(Beginning of Task input)

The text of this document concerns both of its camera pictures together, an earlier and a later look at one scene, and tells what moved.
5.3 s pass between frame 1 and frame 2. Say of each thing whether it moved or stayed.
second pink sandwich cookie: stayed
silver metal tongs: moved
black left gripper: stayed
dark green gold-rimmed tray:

(End of Task input)

▸ **Problem requirements**: A single figure is the whole answer: the number of lines in the material above where the string "stayed" occurs.

▸ **Exercise result**: 3